El señor Hale no respondió de inmediato. Luego dijo:

—Deberías haber esperado a que llegara yo, Margaret.

—Intenté convencerla… —guardó silencio.

—No sé —añadió el señor Hale tras una pausa—. Debería verlo si tanto lo desea, pues creo que le sentaría mucho mejor que toda la medicina del doctor; ¡quizá se recupere del todo! Pero me temo que supone un peligro muy grande para él.

—¿Después de tantos años del motín, papá?

—Sí.
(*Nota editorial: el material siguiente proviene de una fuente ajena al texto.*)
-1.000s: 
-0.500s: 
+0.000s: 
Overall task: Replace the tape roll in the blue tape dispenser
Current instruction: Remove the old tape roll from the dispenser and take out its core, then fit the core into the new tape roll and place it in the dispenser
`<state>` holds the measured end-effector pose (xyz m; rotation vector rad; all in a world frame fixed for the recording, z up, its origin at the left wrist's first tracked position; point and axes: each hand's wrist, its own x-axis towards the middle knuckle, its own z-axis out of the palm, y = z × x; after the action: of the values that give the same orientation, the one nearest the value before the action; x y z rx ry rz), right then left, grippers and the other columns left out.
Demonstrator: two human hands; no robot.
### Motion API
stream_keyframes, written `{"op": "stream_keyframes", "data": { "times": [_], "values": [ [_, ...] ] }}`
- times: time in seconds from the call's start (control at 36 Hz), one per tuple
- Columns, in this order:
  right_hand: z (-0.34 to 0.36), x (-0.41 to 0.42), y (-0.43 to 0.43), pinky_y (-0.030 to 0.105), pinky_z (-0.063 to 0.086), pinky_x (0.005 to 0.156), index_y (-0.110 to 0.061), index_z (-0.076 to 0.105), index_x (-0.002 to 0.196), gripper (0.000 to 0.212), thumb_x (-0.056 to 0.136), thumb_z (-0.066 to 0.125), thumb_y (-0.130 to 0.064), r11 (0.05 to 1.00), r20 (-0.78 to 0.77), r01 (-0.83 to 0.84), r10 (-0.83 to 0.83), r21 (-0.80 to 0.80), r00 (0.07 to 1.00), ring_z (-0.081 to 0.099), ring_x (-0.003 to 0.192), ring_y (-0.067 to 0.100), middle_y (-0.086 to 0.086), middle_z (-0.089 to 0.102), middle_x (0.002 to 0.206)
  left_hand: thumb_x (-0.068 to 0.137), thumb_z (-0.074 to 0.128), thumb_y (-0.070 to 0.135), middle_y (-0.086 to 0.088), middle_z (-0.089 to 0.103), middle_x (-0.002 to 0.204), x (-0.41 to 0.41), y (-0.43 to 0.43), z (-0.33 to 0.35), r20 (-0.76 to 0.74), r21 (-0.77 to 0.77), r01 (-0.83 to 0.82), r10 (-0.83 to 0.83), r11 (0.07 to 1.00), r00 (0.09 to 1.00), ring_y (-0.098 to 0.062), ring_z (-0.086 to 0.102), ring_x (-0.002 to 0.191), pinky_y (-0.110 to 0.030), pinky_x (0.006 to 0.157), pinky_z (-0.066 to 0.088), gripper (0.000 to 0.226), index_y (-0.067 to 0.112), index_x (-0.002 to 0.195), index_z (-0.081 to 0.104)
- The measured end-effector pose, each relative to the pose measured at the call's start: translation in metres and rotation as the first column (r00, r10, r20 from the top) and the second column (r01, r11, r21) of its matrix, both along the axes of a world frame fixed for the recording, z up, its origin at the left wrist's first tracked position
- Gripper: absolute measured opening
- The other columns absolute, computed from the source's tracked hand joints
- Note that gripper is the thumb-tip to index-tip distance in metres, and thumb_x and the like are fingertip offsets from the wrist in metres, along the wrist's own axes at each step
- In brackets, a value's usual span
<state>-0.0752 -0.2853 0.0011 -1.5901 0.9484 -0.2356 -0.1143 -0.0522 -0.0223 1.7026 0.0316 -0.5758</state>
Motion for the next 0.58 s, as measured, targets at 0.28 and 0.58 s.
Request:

El gobierno tiene que tomar medidas muy estrictas para la represión de delitos contra la autoridad, por supuesto, y sobre todo en la Marina, donde el oficial al mando ha de estar rodeado a ojos de sus hombres de la vívida conciencia del poder del país que le respalda, protege su causa y venga las ofensas que le hayan hecho si fuere necesario. A ellos no les importa hasta qué punto sus autoridades han tiranizado, enfurecido a los temperamentos vivos hasta la locura, o, aunque eso pudiera ser después una excusa, no se acepta nunca en primera instancia; no se ahorran gastos, envían barcos, recorren los mares para apresar a los infractores, los años transcurridos no borran la memoria del delito, sigue siendo un crimen reciente y vívido en los libros del Almirantazgo hasta que se borra con sangre.

—¡Ay, papá, qué he hecho! Y sin embargo me parecía tan correcto en el momento. Estoy segura de que el propio Frederick se hubiera arriesgado.

—Lo haría; ¡debería hacerlo! Bueno, Margaret, me alegra que se haya hecho, aunque no me atreviera a hacerlo yo. Mejor que haya sido así. Yo habría vacilado hasta que quizá hubiera sido demasiado tarde para servir de algo. Querida Margaret, has hecho lo correcto; y el final queda fuera de nuestro control.

Todo estaba muy bien; pero el relato que hizo su padre del castigo implacable que se imponía a los amotinados horrorizó a Margaret. ¿Y si hubiera atraído a su hermano a casa para borrar la memoria de su error con su propia sangre? Vio que la angustia de su padre era más honda que la fuente de la que habían surgido sus últimas palabras animosas. Le tomó del brazo y regresó a casa con él, pensativa y agotada.